WATCHING PAINT DRY Part i
The last thing I needed was a new hobby - really. I've always been fascinated, though, with stop-motion film. Inspired as a kid by Ray Harryhausen, I bought a used 8mm camera and did my first crude experiments in my late teens. Graduating to a Bolex, I did some clay animation shorts, including a training film for the local transit authority that I created with my friend Melissa Jones in 1990, following that up with some slicker clay stuff with a team doing Japanese cookie commercials. For a couple of years, now, I've been contemplating the possibilities of combining stop-motion film with painting. I finally broke down and built an animation stand (above) where I can work on a painting and click off a shot after every few strokes of the brush, with adjustable and registered lights and a camera above.
For my first stop-motion painting clip, I decided on the simple medium of ink wash: diluted India ink used like watercolor. I selected a sketch I made in 1984 of a poisoned Peregrine Falcon that I always liked, in spite of its resemblance to an obese cartoon parrot (above), and redrew it with proportions more appropriate to the intended subject (below).
This was traced onto a piece of stretched Arches watercolor paper which was clamped to the animation stand. Each step of the process was photographed, then strung together as a video. I thought Hoagy Carmichael's Stardust would make a good backdrop, and tried to work out a piano arrangement of that song, which I don't really remember very well. Consequently, I'm left free of worries that the Carmichael estate might come knocking on my door with lawyers in tow. The film clip can be seen immediately below, and finished painting below that. If you're unable to access the video embed, try clicking here.

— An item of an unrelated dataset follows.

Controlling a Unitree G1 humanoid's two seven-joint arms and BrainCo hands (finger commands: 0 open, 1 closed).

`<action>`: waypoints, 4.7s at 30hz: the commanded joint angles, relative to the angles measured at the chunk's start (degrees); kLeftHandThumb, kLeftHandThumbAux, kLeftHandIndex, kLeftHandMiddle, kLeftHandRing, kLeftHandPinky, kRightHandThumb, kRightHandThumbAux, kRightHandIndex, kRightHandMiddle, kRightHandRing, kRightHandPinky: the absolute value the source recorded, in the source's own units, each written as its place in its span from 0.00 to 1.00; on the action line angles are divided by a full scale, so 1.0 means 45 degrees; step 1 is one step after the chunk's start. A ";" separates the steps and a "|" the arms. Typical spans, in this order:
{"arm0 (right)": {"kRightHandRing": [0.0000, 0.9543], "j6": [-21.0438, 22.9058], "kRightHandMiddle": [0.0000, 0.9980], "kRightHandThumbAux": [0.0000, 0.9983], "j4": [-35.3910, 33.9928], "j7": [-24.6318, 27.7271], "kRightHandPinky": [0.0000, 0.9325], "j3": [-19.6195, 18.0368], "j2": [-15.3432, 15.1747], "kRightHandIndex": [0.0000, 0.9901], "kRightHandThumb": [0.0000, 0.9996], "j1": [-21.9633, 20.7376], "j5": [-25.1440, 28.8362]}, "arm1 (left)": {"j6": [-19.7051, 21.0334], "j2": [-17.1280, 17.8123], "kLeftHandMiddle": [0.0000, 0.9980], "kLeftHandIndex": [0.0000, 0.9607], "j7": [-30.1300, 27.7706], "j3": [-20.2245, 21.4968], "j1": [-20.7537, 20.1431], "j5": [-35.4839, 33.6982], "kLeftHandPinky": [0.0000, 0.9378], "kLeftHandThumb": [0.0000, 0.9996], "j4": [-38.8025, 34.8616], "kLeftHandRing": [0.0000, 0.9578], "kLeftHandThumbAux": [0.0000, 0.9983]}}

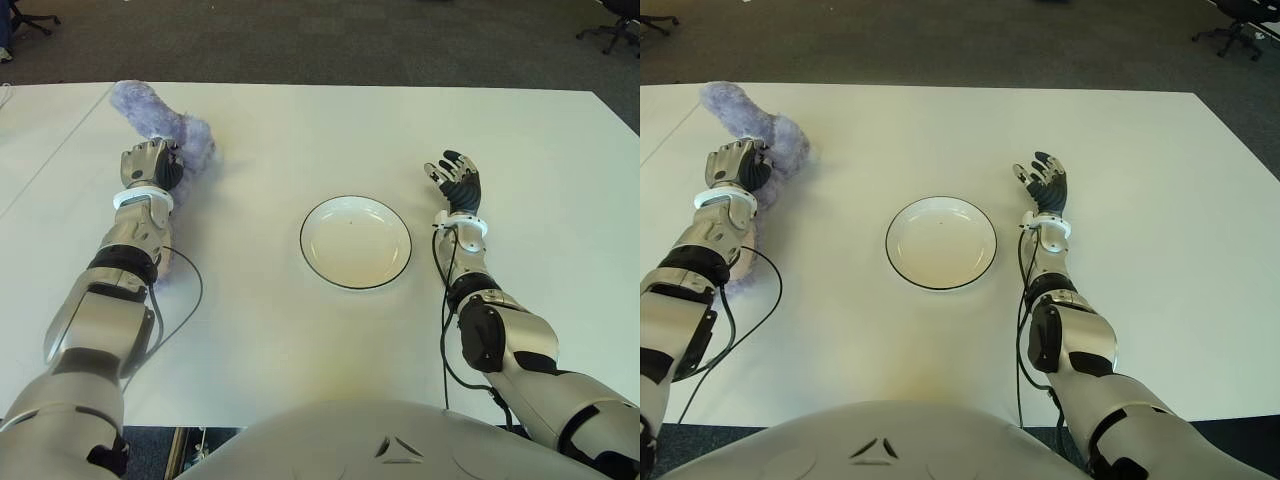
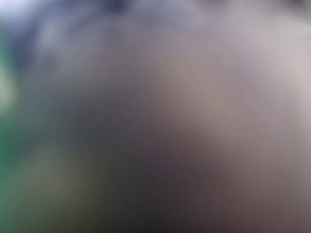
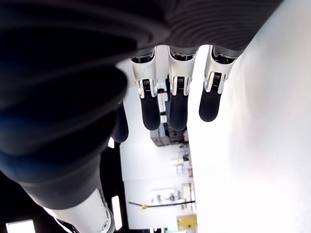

This amounts to a test clip: a means of learning the process. A few things to remember for the next piece:
1. Put greater effort into positioning the work square below the camera and setting the f-stop properly.
2. After turning on a light or opening a door in the studio, remember to darken the room again before resuming work.
3. Refrain from setting my water canister where it casts a shadow on the painting.
4. Try not to forget to trip the shutter now and then.
5. A friend built a special bracket for me that should minimize camera movement on subsequent efforts (thanks to the wonderful sculptor, Don Rambadt)--use it.
6. Put more work into practicing and recording the soundtrack music, or turn to professionals.
At this point I'm close to finishing the next video. It's of a small acrylic of a Northern Casque-headed Treefrog (Hemiphractus fasciatus), and next week should see its posting. In the meantime, you might consider reading up on this fascinating little creature, also called the Banded Horned Treefrog, on Darren Naish's blog.
On an unrelated note, The travelling exhibition, Art of the Rainforest, just opened this weekend at Mt. San Antonio College in Walnut California. This will be the final venue of this show, which has been touring since November of 2005. You can see it through May 8th.